Kwi Lan terkejut. Karena merasa kasihan, ia sampai memperkenalkan namanya secara tak sadar. Karena sudah terlanjur, ia lalu berkata,

"Benar, itulah namaku. Nama julukan Mutiara Hitam adalah pemberian Si Berandal.”

"Si Berandal? Pemuda tampan yang datang bersamamu? Dia tampan dan lihai sekali. Dimana dia sekarang?”

"Dia pergi mencari Ibu kandungnya. Siangkoan Li, kau tadi mengatakan bahwa kau akan menebus dosa menanti kembalinya Sin-seng Losu.
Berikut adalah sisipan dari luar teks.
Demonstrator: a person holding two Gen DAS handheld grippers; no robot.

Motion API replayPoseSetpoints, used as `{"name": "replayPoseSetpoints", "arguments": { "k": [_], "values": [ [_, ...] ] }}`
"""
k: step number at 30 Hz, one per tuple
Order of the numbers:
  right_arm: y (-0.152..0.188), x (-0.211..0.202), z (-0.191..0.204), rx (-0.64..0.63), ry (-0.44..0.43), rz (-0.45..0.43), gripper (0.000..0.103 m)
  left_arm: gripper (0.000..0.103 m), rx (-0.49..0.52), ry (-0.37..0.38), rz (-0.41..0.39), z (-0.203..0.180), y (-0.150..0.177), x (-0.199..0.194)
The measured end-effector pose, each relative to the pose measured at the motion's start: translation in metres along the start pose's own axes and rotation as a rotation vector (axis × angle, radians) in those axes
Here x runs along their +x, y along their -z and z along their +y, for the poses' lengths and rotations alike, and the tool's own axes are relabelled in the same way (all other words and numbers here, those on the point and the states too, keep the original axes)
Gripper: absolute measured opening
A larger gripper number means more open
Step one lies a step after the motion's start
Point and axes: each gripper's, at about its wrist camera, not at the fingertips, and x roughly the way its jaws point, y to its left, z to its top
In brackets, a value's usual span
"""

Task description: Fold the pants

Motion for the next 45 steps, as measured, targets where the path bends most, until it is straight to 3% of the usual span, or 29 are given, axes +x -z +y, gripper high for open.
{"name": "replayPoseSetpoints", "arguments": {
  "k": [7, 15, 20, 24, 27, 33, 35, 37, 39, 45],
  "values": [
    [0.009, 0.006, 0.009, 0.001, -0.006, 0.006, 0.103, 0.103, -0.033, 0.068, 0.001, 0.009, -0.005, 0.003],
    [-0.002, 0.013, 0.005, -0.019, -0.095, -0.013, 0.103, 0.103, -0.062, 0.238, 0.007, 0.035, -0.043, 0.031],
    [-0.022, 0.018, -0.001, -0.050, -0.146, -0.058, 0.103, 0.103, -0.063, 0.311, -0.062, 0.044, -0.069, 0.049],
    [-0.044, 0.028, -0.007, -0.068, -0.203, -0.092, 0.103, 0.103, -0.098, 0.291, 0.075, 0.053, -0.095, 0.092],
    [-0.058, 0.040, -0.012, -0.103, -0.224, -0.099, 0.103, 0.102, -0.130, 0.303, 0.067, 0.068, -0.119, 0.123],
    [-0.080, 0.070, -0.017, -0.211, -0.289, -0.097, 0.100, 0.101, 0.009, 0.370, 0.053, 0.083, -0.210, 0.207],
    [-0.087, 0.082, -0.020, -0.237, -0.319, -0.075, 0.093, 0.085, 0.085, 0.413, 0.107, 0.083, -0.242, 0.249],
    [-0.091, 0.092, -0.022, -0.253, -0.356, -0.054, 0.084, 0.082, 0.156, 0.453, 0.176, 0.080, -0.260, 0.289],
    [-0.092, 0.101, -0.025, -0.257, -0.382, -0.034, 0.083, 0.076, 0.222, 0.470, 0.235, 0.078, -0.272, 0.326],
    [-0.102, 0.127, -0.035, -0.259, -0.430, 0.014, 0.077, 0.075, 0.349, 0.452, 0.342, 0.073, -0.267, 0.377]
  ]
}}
Apa yang hendak kau lakukan?”

Dalam percakapan tadi ketika Si Nona memperkenalkan nama, pada wajah yang tampan itu tampak sedikit cahaya gembira, akan tetapi mendengar pertanyaan itu, kembali wajahnya menjadi muram. Sejenak ia tidak menjawab, melainkan memandang ke arah pohon-pohon yang mulai tampak karena tanpa mereka sadari, sang malam telah mulai diusir oleh sinar matahari pagi. Kicau burung menyambut datangnya fajar.

"Aku harus mengakui perbuatanku di depan mereka, harus berani menebus dosaku dan menerima hukuman.”

"Ah, mengapa begitu? Tinggalkan saja Thian-liong-pang dan mereka yang hidup bergelimang kejahatan!” teriak Kwi Lan penasaran.